AFAIK, the Go runtime is pretty NUMA-oblivious. The mcache helps a bit with locality of small allocations, but otherwise, you aren't going to get the same benefits (though I absolutely here you about avoiding execve overhead).
So...yes, the execve overhead is real. BUT there's still a lot you can accomplish with pure bash builtins (which don't have the execve overhead). And, if you're open to rewriting things (which would probably be required to some extent if you were to make something intended for shell to run in Go) you can port whatever you need to run into a bash builtin and bypass the execve overhead that way. In fact, doing that is EXACTLY what forkrun does, and is a big part of why it is so fast.
0. vfork (which is sometimes better than CoW fork) + execve if exec is the only outcome of the spawned child.

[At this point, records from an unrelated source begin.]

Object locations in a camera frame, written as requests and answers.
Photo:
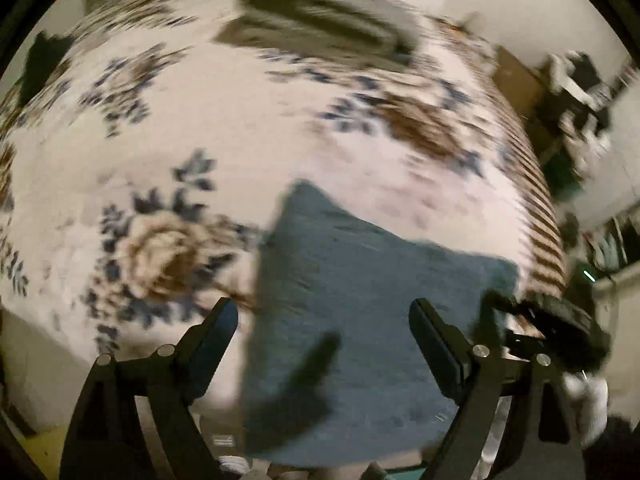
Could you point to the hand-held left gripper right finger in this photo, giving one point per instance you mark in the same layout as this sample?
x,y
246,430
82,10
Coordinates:
x,y
435,347

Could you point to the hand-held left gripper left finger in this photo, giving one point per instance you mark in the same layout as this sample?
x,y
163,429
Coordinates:
x,y
215,340

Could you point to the blue denim pants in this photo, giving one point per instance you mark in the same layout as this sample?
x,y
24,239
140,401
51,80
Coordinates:
x,y
370,320

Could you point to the person's right hand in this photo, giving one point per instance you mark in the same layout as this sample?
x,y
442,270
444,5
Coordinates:
x,y
587,410

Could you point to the white shelf unit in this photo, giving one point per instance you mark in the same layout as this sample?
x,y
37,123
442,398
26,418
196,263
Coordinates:
x,y
607,245

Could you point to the brown checked bed sheet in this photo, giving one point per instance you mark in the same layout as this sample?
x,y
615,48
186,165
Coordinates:
x,y
535,200

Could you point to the floral bed blanket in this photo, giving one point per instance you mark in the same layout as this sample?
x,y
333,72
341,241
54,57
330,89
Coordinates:
x,y
240,135

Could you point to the large brown cardboard box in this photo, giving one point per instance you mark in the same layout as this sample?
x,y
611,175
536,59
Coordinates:
x,y
517,80

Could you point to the black and white jacket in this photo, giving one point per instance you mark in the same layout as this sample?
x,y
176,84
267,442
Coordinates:
x,y
587,77

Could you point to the small dark green cloth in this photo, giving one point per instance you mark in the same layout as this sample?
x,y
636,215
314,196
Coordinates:
x,y
47,67

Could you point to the folded grey fleece sweater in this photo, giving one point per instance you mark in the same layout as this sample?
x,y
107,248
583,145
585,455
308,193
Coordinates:
x,y
330,22

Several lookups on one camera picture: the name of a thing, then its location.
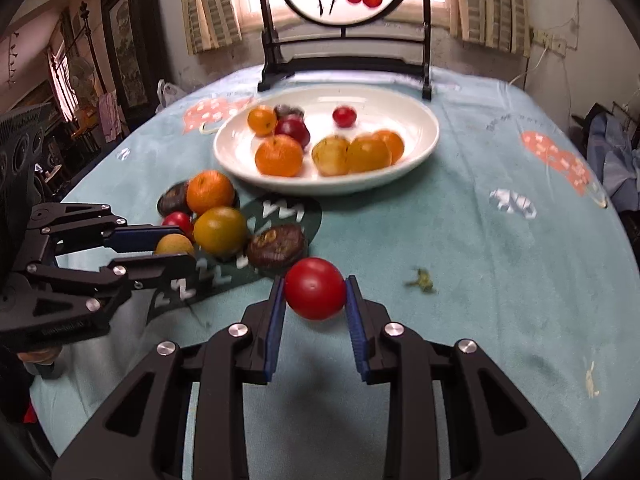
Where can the small orange tomato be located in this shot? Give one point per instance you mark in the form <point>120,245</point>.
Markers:
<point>262,120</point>

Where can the orange mandarin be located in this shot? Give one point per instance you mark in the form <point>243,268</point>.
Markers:
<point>210,192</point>
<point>279,155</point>

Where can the small red tomato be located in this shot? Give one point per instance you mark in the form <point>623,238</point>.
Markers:
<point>177,220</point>

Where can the electric fan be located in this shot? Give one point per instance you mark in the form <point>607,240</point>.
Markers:
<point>80,74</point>

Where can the large dark brown fruit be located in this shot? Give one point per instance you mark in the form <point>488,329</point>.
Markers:
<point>276,246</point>

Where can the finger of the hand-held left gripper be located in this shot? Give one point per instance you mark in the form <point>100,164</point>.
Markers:
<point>160,266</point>
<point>145,237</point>

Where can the pile of blue clothing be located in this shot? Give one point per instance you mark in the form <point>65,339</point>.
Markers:
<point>615,160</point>

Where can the person's left hand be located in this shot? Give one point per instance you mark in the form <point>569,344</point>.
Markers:
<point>40,357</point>

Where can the white wall socket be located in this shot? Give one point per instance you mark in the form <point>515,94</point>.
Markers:
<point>550,41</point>

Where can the yellow orange tomato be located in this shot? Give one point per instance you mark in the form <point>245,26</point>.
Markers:
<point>368,155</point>

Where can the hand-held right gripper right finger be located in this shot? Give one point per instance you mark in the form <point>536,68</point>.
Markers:
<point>355,330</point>

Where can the striped beige curtain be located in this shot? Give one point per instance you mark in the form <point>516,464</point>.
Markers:
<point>210,5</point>
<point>490,5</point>

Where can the dark framed wall painting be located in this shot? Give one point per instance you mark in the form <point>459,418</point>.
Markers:
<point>127,60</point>

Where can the dark framed painted table screen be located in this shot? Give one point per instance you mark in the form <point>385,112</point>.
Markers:
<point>345,62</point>

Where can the white plastic bag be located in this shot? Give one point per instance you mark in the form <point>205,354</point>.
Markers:
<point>170,96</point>

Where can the small green yellow fruit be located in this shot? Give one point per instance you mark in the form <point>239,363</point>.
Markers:
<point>174,245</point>

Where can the dark red plum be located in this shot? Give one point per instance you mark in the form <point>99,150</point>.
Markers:
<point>292,131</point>

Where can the white round plate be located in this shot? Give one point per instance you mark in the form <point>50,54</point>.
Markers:
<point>400,110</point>

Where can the yellow green tomato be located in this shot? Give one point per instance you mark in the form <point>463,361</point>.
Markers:
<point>220,230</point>

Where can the dark wooden coat stand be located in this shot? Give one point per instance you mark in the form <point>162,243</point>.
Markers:
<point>85,35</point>

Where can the pink hanging cloth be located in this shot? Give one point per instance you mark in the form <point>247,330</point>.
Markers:
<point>109,117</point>

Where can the small green fruit stem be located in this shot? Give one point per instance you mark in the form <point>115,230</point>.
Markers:
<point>421,280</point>

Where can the dark brown date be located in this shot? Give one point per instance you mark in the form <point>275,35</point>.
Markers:
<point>288,110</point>
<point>172,199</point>

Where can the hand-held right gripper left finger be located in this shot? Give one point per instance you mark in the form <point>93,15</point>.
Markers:
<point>275,330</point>

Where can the yellow spotted fruit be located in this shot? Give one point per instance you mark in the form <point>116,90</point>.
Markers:
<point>330,156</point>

Or, use posix_spawn where available.
1. Inner-loop hot path code {sh,c}ould be made a bash built-in after proving that it's the source of a real performance bottleneck. (Just say "no" to premature optimization.) Otherwise, rewrite the whole thing in something performant enough like C, C++, Rust, etc.
2. I'm curious about the performance is of forkrun "echo ." in a billion jobs vs. say pure C doing it in 1 thread worker per core.
> I'm curious about the performance is of forkrun "echo ." in a billion jobs vs. say pure C
Short answer: in its fastest mode, forkrun gets very close to the practical dispatch limit for this kind of workload. A tight C loop would still be faster, but at that point you're no longer comparing “parallel job dispatch”—you're comparing raw in-process execution.
Let me try and at least show what kind of performance forkrun gives here. Lets set up 1 billion newlines in a file on a tmpfs
cd /tmp
yes $'\n' | head -n 1000000000 > f1
now lets try frun echo
time { frun echo <f1 >/dev/null; }
real 0m43.779s
user 20m3.801s
sys 0m11.017s
forkrun in its "standard mode" hits about 25 million lines per second running newlines through a no-op (:), and ever so slightly less (23 million lines a second) running them through echo. The vast majority of this time is bash overhead. forkrun breaks up the lines into batches of (up to) 4096 (but for 1 billion lines the average batch size is probably 4095). Then for each batch, a worker-specific data-reading fd is advanced to the correct byte offset where the data starts, and the worker runs
mapfile -t -n $N -u $fd A # N is typically 4096 here
echo "${A[@]}"
The second command (specifically the array expansion into a long list of quoted empty args) is what is taking up the vast majority of the time. frun has a flag (-U) then causes it to replace `"${A[@]}"` with `${A[*]}`, which (in the case of all empty inputs) collapses the long string of quoted empty args into a long list of spaces -> 0 args. This considerably speeds things up when inputs are all empty.
time { frun -U echo <f1 >/dev/null; }
real 0m13.295s
user 6m0.567s
sys 0m7.267s
And now we are at 75 million lines per second. But we are still largely limited by passing data through bash....which is why forkrun also has a mode (`-s`) where it bypasses bash mapfile + array expansion all together and instead splices (via one of the forkrun loadable builtins) data directly to the stdin of whatever you are parallelizing. If you are parallelizing a bash builtin (where there is no execve cost) forkrun gets REALLY fast.
time { frun -s : < f1; }
real 0m0.985s
user 0m13.894s
sys 0m12.398s
which means it is delimiter scanning, dynamically batching and distributing (in batches of up to 4096 lines) at a rate of OVER 1 BILLION LIONES A SECOND or at a rate of ~250,000 batches per second.
At that point the bottleneck is basically just delimiter scanning and kernel-level data movement. There’s very little “scheduler overhead” left to remove—whether you write it in bash+C hybrids (like forkrun) or pure C.